- Two year old Cameron Baldridge, a Floyd County toddler, was laid to rest Saturday after he drowned in a neighborhood pond across the street from his home in the Minnie community. The boy's funeral was Saturday at 11:00 A.M. at the Drift Pentecostal Church.
- Former Governor Ernie Fletcher's "resort-like" home in Frankfort is now for sale with an asking price of $465,900. Fletcher and his wife, Glenna, bought the home and nearly 4 acres near the Kentucky River in northern Franklin County about eight years ago for $313,000, but now have begun making plans to move back to Lexington to be closer to aging parents. Fletcher, chief executive officer of Alton Healthcare, was governor from 2003 to 2007 and had previously served in the state legislature and Congress. The home has undergone major improvements since they purchased it.
- Ciara Williams, 25, a former Lexington woman, was in critical condition at Grady Memorial Hospital in Atlanta Sunday but doing "better than anticipated" after falling from a 10th floor window of the W Atlanta-Midtown about 3:15 A.M. Saturday. Police say Williams and LaShawna Threatt, who died, were celebrating Threatt's 30th birthday and "play fighting" when they hit a window and crashed out of it.
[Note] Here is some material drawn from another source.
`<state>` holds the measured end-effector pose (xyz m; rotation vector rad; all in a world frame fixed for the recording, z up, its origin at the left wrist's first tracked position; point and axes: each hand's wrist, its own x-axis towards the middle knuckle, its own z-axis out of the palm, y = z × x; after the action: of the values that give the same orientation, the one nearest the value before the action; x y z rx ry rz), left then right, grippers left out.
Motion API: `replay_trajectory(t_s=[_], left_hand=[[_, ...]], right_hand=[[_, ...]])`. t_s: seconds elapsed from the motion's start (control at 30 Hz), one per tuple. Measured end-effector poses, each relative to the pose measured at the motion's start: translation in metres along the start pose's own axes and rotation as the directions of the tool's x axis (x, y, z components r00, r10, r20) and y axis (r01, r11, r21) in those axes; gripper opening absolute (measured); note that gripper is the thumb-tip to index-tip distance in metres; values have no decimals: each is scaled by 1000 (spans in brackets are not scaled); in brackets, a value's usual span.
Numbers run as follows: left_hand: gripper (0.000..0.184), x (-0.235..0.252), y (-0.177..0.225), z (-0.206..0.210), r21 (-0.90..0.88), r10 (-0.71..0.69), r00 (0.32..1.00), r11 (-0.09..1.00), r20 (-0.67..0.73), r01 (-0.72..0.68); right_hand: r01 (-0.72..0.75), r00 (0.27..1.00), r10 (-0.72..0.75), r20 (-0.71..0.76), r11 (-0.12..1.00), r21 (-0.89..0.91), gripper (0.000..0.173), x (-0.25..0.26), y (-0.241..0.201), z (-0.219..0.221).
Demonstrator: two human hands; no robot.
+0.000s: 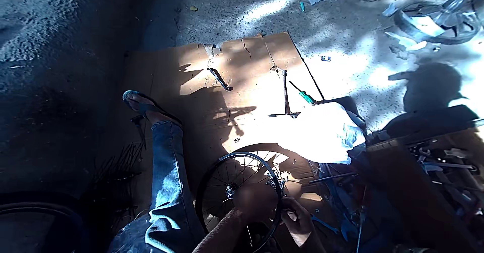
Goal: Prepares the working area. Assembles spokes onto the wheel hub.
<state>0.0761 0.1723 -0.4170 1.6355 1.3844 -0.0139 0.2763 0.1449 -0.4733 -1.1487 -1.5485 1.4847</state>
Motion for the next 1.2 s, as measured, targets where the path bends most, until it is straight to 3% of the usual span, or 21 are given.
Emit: replay_trajectory(t_s=[0.13, 0.23, 0.33, 0.47, 0.57, 0.67, 0.73, 0.8, 0.9, 1.03, 1.2], left_hand=[[38, -9, -3, 7, -34, 73, 990, 996, -124, -78], [37, -39, 7, 11, 246, 234, 956, 951, -178, -187], [43, -66, -2, 28, 429, 303, 953, 864, -25, -263], [38, -71, -10, 33, 406, 131, 950, 881, 285, -243], [32, -62, -5, 33, 399, 131, 944, 882, 301, -250], [46, -57, -5, 35, 385, 93, 958, 902, 272, -196], [58, -59, -10, 35, 290, 122, 976, 942, 178, -171], [46, -60, -14, 40, 148, 182, 979, 975, -88, -167], [33, -47, -13, 46, 238, 188, 873, 968, -451, -85], [30, -26, -16, 47, 324, 218, 826, 945, -520, -45], [34, -28, -13, 38, 113, 185, 874, 982, -450, -150]], right_hand=[[28, 1000, -28, -6, 999, -41, 26, -1, 6, -2], [41, 999, -42, -18, 997, -66, 24, 1, 8, -1], [31, 999, -33, -35, 996, -82, 24, 3, 7, -1], [64, 997, -66, -37, 996, -59, 26, 5, 13, 1], [46, 998, -47, -33, 998, -33, 27, 4, 11, -1], [-14, 1000, 14, -13, 1000, -13, 26, 3, 6, -3], [-24, 1000, 24, -12, 1000, -20, 26, 3, 6, -4], [-36, 999, 36, -19, 999, -19, 25, 2, 8, -3], [-91, 996, 91, -14, 995, -38, 21, 4, 3, -5], [-52, 999, 52, -10, 997, -62, 20, 4, 0, -4], [-25, 1000, 25, -2, 998, -55, 17, 2, -13, 1]])
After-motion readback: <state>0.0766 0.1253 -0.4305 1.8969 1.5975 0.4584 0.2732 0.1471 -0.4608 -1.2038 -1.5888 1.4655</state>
Police say Threatt hit a slanted sunroof on a structure below while Williams rolled off and fell further to the patio on the ground. Several who saw the women say "they were leaning against the glass and the glass caved in." Dallas Wright, who graduated from Bryan Station with Williams in 2004, moved with her to Atlanta in 2007.
- The Ohio State Highway Patrol Troopers say 56 year old pilot Steven Hall of Catlettsburg and 45 year old instructor Edward Edwards of Ashland suffered minor injuries and were treated at the scene when a small plane lost power and crashed in a southern Ohio field. The plane took off from the Ashland-Boyd County Airport in northern Kentucky and went down Saturday evening a few miles northwest near Haverhill, along the Ohio River. Hall and Edwards reported that the plane's engine sputtered and it eventually lost power before crashing.
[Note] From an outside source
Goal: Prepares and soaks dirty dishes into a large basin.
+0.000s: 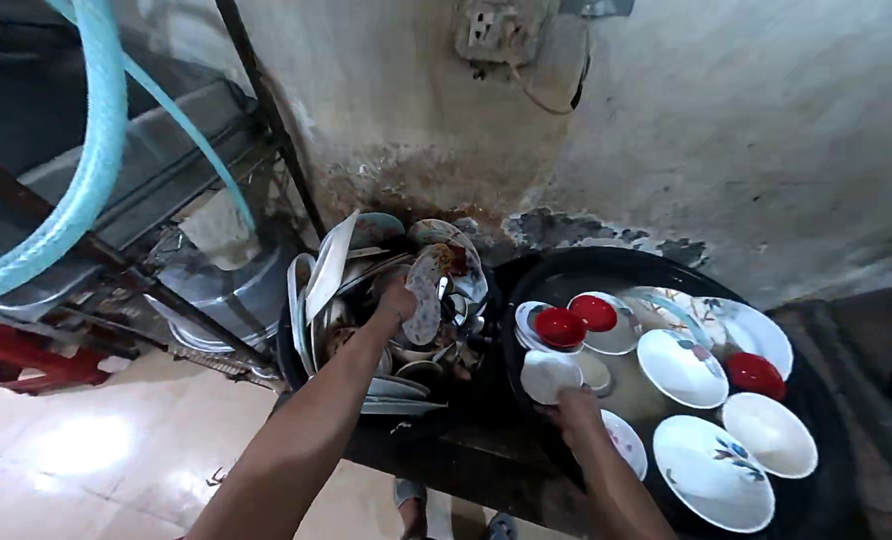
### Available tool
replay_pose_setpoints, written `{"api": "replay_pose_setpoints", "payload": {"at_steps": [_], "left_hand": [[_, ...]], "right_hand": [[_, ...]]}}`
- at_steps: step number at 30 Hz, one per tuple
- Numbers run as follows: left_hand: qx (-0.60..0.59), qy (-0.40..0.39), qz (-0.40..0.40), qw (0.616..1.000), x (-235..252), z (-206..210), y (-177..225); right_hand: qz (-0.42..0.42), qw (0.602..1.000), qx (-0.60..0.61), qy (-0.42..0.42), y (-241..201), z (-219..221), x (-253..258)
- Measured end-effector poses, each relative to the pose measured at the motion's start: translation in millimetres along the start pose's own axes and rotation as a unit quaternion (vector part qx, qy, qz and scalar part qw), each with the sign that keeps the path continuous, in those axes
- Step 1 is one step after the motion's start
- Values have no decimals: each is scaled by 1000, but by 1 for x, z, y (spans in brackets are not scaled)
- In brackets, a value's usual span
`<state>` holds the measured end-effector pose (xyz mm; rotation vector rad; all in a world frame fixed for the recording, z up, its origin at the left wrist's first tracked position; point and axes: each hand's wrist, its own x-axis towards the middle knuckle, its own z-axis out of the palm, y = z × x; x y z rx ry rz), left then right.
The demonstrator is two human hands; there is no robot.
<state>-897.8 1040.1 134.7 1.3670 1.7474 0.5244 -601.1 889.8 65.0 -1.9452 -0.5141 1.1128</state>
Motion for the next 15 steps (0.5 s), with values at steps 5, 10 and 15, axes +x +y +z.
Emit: {"api": "replay_pose_setpoints", "payload": {"at_steps": [5, 10, 15], "left_hand": [[115, 38, 38, 992, -6, 0, 25], [202, 32, 109, 973, -7, 0, 51], [271, 83, 134, 950, 1, 8, 60]], "right_hand": [[-46, 986, 120, -105, -86, 58, -30], [-219, 966, -115, -73, -166, 123, -62], [-315, 911, -266, -11, -182, 126, -77]]}}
- Crews have begun to restore a historic one-room schoolhouse in central Kentucky that was built in the early 1900s to educate black students. The Rosenwald School in Sadieville was one of about 5,000 around the nation built for that purpose. After the school closed, the building was used as a fellowship hall for Mount Pleasant Baptist Church. The city of Sadieville bought the facility in 2008 with plans to restore it for use as a cultural heritage center. Volunteers are doing much of the work.
- Steven Michael Skidmore was sentenced Friday to a year and four months in federal prison for lying to the FBI about burying $250,000 belonging to Bill Erpenbeck, a homebuilder convicted of bank fraud. Erpenbeck was ordered to forfeit $34 million after his 2003 conviction for stealing from banks and home buyers. Skidmore buried the money at a private golf course, but, by the time federal agents dug it up eight years later, it was so deteriorated officials were not sure how much had been recovered.
- Efforts to restore American chestnut trees are taking root in the Louisville area. Nuts from a research farm in Virginia that were bred over 28 years to be blight resistant were planted at public and private sites in the Louisville area this year. Also, members of the Kentucky chapter of the American Chestnut Foundation are breeding offspring of the state's 20 surviving trees for blight resistance and research. An orchard in Oldham County is expected to bear nuts this fall for the first time. The president and CEO of the American Chestnut Foundation, Bryan Burhans, says the ultimate goal is to restore the American chestnut to the Eastern forest so it can again provide an abundance of high-quality food for wildlife and strong, rot-resistant timber.
- A wet spring in Kentucky has delayed planting grains and some farmers will have to decide whether to give up on corn crops and move on to soybeans. The entire state has had greater than average rainfall over the past 60 days, with some parts getting up to 13 inches more rain than normal. In Kentucky, corn and soybeans account for more than half and as much as three-fifths of the annual cash receipts for planted crops. University of Kentucky agronomist Chad Lee says that in a normal year farmers would switch over to soybeans by June 1st.